## WHAT NEEDS TO BE DONE
Leaving out the images, return the data below exactly as it is written.

## DATASET RECORDS
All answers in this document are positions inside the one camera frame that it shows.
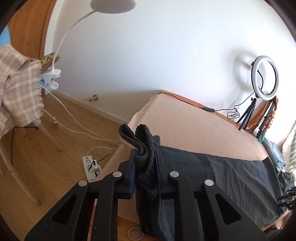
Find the wooden floor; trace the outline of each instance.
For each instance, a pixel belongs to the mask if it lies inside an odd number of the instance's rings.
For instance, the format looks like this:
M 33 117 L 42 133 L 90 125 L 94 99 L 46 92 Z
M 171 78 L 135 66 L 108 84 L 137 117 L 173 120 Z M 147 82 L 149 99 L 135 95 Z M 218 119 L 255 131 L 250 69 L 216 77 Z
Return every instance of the wooden floor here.
M 119 141 L 119 124 L 58 98 L 82 126 L 110 140 Z M 50 95 L 44 97 L 44 109 L 68 128 L 86 132 Z M 0 175 L 0 214 L 20 240 L 24 240 L 28 231 L 73 185 L 86 178 L 82 157 L 86 156 L 88 150 L 96 146 L 118 147 L 115 143 L 100 141 L 71 132 L 59 124 L 55 125 L 46 113 L 41 121 L 64 148 L 62 152 L 35 129 L 26 129 L 27 137 L 16 130 L 13 146 L 14 167 L 30 191 L 41 201 L 40 206 L 34 204 L 23 192 L 0 157 L 0 167 L 5 172 L 4 176 Z M 11 136 L 10 131 L 2 138 L 7 150 L 11 149 Z M 93 159 L 99 160 L 113 152 L 97 148 L 91 155 Z M 111 155 L 100 162 L 102 168 L 110 158 Z

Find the white baseboard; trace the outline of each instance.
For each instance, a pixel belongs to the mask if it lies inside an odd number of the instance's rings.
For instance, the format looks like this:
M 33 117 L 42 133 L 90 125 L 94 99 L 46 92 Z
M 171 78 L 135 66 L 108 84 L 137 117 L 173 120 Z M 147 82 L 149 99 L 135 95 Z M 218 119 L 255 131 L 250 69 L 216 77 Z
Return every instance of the white baseboard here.
M 99 115 L 101 115 L 101 116 L 103 116 L 103 117 L 105 117 L 105 118 L 107 118 L 109 120 L 112 120 L 112 121 L 114 121 L 114 122 L 116 122 L 118 124 L 121 124 L 122 125 L 122 124 L 129 123 L 128 120 L 122 120 L 121 118 L 119 118 L 117 116 L 113 116 L 110 113 L 106 113 L 106 112 L 104 112 L 102 110 L 98 110 L 98 109 L 96 109 L 96 108 L 94 108 L 94 107 L 92 107 L 92 106 L 90 106 L 90 105 L 88 105 L 88 104 L 86 104 L 84 102 L 81 102 L 79 100 L 76 100 L 76 99 L 74 99 L 74 98 L 72 98 L 72 97 L 70 97 L 68 95 L 65 95 L 65 94 L 63 94 L 61 92 L 52 91 L 52 93 L 53 94 L 56 94 L 58 96 L 61 96 L 61 97 L 65 98 L 68 101 L 71 101 L 71 102 L 73 102 L 73 103 L 75 103 L 75 104 L 77 104 L 77 105 L 79 105 L 79 106 L 81 106 L 81 107 L 83 107 L 83 108 L 85 108 L 87 110 L 90 110 L 90 111 L 92 111 L 92 112 L 94 112 L 96 114 L 99 114 Z

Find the bed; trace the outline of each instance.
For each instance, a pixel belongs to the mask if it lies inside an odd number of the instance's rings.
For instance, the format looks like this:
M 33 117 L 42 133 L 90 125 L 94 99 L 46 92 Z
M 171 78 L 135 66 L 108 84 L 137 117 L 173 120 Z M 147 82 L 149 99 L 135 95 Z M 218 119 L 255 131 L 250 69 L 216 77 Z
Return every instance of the bed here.
M 135 131 L 139 124 L 146 124 L 152 135 L 160 136 L 161 145 L 190 152 L 249 161 L 263 160 L 268 156 L 254 136 L 239 131 L 236 123 L 225 116 L 206 112 L 202 107 L 170 92 L 158 94 L 133 116 L 128 126 Z M 130 151 L 130 147 L 122 144 L 98 178 L 116 171 L 119 164 L 128 159 Z M 122 222 L 138 223 L 135 200 L 119 200 L 118 216 Z M 265 230 L 274 223 L 261 228 Z

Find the power strip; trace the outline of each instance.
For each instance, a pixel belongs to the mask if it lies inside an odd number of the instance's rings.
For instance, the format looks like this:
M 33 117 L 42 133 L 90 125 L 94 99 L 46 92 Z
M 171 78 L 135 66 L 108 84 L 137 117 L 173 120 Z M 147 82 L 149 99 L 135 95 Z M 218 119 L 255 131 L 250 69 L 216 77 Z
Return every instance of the power strip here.
M 102 168 L 96 160 L 93 160 L 92 156 L 84 156 L 82 158 L 84 170 L 87 180 L 91 183 L 96 181 L 97 176 L 101 173 Z

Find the circular pattern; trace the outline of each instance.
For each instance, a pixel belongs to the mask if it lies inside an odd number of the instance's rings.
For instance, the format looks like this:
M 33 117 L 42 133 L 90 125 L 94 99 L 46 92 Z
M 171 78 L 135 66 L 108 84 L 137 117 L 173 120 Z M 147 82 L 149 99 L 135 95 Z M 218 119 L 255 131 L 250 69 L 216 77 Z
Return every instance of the circular pattern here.
M 207 186 L 213 186 L 214 185 L 214 182 L 212 180 L 210 180 L 210 179 L 207 179 L 207 180 L 205 180 L 205 185 L 207 185 Z
M 114 177 L 121 177 L 122 173 L 119 171 L 113 172 Z
M 269 93 L 269 94 L 264 94 L 263 91 L 260 89 L 260 87 L 258 86 L 258 80 L 257 80 L 257 71 L 259 69 L 260 64 L 263 61 L 267 61 L 268 63 L 271 64 L 274 73 L 275 73 L 275 84 L 274 84 L 274 88 L 273 90 Z M 251 79 L 252 79 L 252 86 L 253 89 L 256 93 L 256 95 L 262 99 L 262 100 L 271 100 L 272 98 L 274 98 L 276 96 L 276 91 L 279 87 L 279 73 L 277 71 L 277 67 L 276 64 L 274 63 L 274 61 L 267 57 L 267 56 L 259 56 L 255 59 L 253 66 L 252 66 L 252 72 L 251 72 Z
M 81 187 L 86 186 L 86 184 L 87 184 L 87 180 L 80 180 L 79 183 L 78 183 L 78 185 L 81 186 Z
M 173 172 L 170 172 L 170 175 L 171 175 L 172 177 L 177 177 L 177 176 L 179 176 L 179 173 L 173 171 Z
M 140 241 L 144 238 L 144 233 L 141 231 L 140 227 L 131 227 L 127 230 L 126 236 L 131 241 Z

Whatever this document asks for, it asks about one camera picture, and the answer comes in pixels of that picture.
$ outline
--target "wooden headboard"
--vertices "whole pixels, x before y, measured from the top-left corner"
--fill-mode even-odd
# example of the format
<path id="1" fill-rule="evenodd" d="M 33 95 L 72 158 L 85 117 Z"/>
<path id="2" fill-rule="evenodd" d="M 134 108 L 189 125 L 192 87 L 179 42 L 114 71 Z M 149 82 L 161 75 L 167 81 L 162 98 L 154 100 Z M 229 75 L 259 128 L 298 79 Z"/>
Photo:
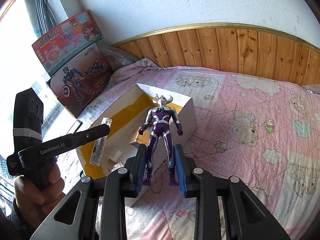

## RESPONSE
All answers in this document are positions inside the one camera frame that it shows.
Find the wooden floor; trace the outline of each instance.
For each instance, a pixel belongs to the mask if it lies inside an odd number of the instance's rings.
For instance, the format looks like this:
M 33 117 L 42 133 L 90 125 L 94 99 L 46 92 Z
M 171 78 L 135 66 L 108 84 L 137 117 L 173 120 Z M 147 82 L 149 99 L 135 95 Z M 218 119 L 255 131 L 250 69 L 216 77 Z
Return every instance of the wooden floor here.
M 119 141 L 119 124 L 58 98 L 82 126 L 110 140 Z M 50 95 L 44 97 L 44 109 L 68 128 L 86 132 Z M 0 175 L 0 214 L 20 240 L 24 240 L 28 231 L 73 185 L 86 178 L 82 157 L 86 156 L 88 150 L 96 146 L 118 147 L 115 143 L 100 141 L 71 132 L 59 124 L 55 125 L 46 113 L 41 121 L 64 148 L 62 152 L 35 129 L 26 129 L 27 137 L 16 130 L 13 146 L 14 167 L 30 191 L 41 201 L 40 206 L 34 204 L 23 192 L 0 157 L 0 167 L 5 172 L 4 176 Z M 11 136 L 10 131 L 2 138 L 7 150 L 11 149 Z M 93 159 L 99 160 L 113 152 L 97 148 L 91 155 Z M 111 155 L 100 162 L 102 168 L 110 158 Z

Find the white baseboard; trace the outline of each instance.
For each instance, a pixel belongs to the mask if it lies inside an odd number of the instance's rings.
For instance, the format looks like this:
M 33 117 L 42 133 L 90 125 L 94 99 L 46 92 Z
M 171 78 L 135 66 L 108 84 L 137 117 L 173 120 Z M 147 82 L 149 99 L 135 95 Z M 218 119 L 255 131 L 250 69 L 216 77 Z
Return every instance of the white baseboard here.
M 99 115 L 101 115 L 101 116 L 103 116 L 103 117 L 105 117 L 105 118 L 107 118 L 109 120 L 112 120 L 112 121 L 114 121 L 114 122 L 116 122 L 118 124 L 121 124 L 122 125 L 122 124 L 129 123 L 128 120 L 122 120 L 121 118 L 119 118 L 117 116 L 113 116 L 110 113 L 106 113 L 106 112 L 104 112 L 102 110 L 98 110 L 98 109 L 96 109 L 96 108 L 94 108 L 94 107 L 92 107 L 92 106 L 90 106 L 90 105 L 88 105 L 88 104 L 86 104 L 84 102 L 81 102 L 79 100 L 76 100 L 76 99 L 74 99 L 74 98 L 72 98 L 72 97 L 70 97 L 68 95 L 65 95 L 65 94 L 63 94 L 61 92 L 52 91 L 52 93 L 53 94 L 56 94 L 58 96 L 61 96 L 61 97 L 65 98 L 68 101 L 71 101 L 71 102 L 73 102 L 73 103 L 75 103 L 75 104 L 77 104 L 77 105 L 79 105 L 79 106 L 81 106 L 81 107 L 83 107 L 83 108 L 85 108 L 87 110 L 90 110 L 90 111 L 92 111 L 92 112 L 94 112 L 96 114 L 99 114 Z

Find the bed; trace the outline of each instance.
For each instance, a pixel belongs to the mask if it lies inside an odd number of the instance's rings.
For instance, the format looks like this:
M 33 117 L 42 133 L 90 125 L 94 99 L 46 92 Z
M 171 78 L 135 66 L 108 84 L 137 117 L 173 120 Z M 147 82 L 149 99 L 135 95 Z M 218 119 L 255 131 L 250 69 L 216 77 Z
Return every instance of the bed here.
M 135 131 L 139 124 L 146 124 L 152 135 L 160 136 L 161 145 L 190 152 L 249 161 L 263 160 L 268 156 L 254 136 L 239 131 L 236 123 L 225 116 L 206 112 L 202 107 L 170 92 L 158 94 L 133 116 L 128 126 Z M 130 151 L 130 147 L 122 144 L 98 178 L 116 171 L 119 164 L 128 159 Z M 122 222 L 138 223 L 135 200 L 119 200 L 118 216 Z M 265 230 L 274 223 L 261 228 Z

Find the power strip; trace the outline of each instance.
For each instance, a pixel belongs to the mask if it lies inside an odd number of the instance's rings.
For instance, the format looks like this:
M 33 117 L 42 133 L 90 125 L 94 99 L 46 92 Z
M 171 78 L 135 66 L 108 84 L 137 117 L 173 120 Z M 147 82 L 149 99 L 135 95 Z M 218 119 L 255 131 L 250 69 L 216 77 Z
Return every instance of the power strip here.
M 102 168 L 96 160 L 93 160 L 92 156 L 84 156 L 82 158 L 84 170 L 87 180 L 91 183 L 96 181 L 97 176 L 101 173 Z

Find the circular pattern; trace the outline of each instance.
For each instance, a pixel belongs to the mask if it lies inside an odd number of the instance's rings.
For instance, the format looks like this:
M 33 117 L 42 133 L 90 125 L 94 99 L 46 92 Z
M 171 78 L 135 66 L 108 84 L 137 117 L 173 120 Z M 147 82 L 149 99 L 135 95 Z M 218 119 L 255 131 L 250 69 L 216 77 Z
Return every instance of the circular pattern here.
M 207 186 L 213 186 L 214 185 L 214 182 L 212 180 L 210 180 L 210 179 L 207 179 L 207 180 L 205 180 L 205 185 L 207 185 Z
M 114 177 L 121 177 L 122 173 L 119 171 L 113 172 Z
M 269 93 L 269 94 L 264 94 L 263 91 L 260 89 L 260 87 L 258 86 L 258 80 L 257 80 L 257 71 L 259 69 L 260 64 L 263 61 L 267 61 L 268 63 L 271 64 L 274 73 L 275 73 L 275 84 L 274 84 L 274 88 L 273 90 Z M 251 79 L 252 79 L 252 86 L 253 89 L 256 93 L 256 95 L 262 99 L 262 100 L 271 100 L 272 98 L 274 98 L 276 96 L 276 91 L 279 87 L 279 73 L 277 71 L 277 67 L 276 64 L 274 63 L 274 61 L 267 57 L 267 56 L 259 56 L 255 59 L 253 66 L 252 66 L 252 72 L 251 72 Z
M 81 187 L 86 186 L 86 184 L 87 184 L 87 180 L 80 180 L 79 183 L 78 183 L 78 185 L 81 186 Z
M 173 172 L 170 172 L 170 175 L 171 175 L 172 177 L 177 177 L 177 176 L 179 176 L 179 173 L 173 171 Z
M 140 241 L 144 238 L 144 233 L 141 231 L 140 227 L 131 227 L 127 230 L 126 236 L 131 241 Z

Whatever this document asks for, it asks about one camera picture, and the answer comes in pixels of that picture.
$ outline
--target "wooden headboard"
--vertices "whole pixels, x before y, measured from the top-left corner"
--fill-mode even-odd
# example of the format
<path id="1" fill-rule="evenodd" d="M 33 95 L 72 158 L 85 117 Z"/>
<path id="2" fill-rule="evenodd" d="M 134 108 L 189 125 L 192 87 L 179 42 L 114 71 Z M 149 82 L 161 75 L 167 81 L 162 98 L 154 100 Z M 229 75 L 259 128 L 298 79 Z"/>
Photo:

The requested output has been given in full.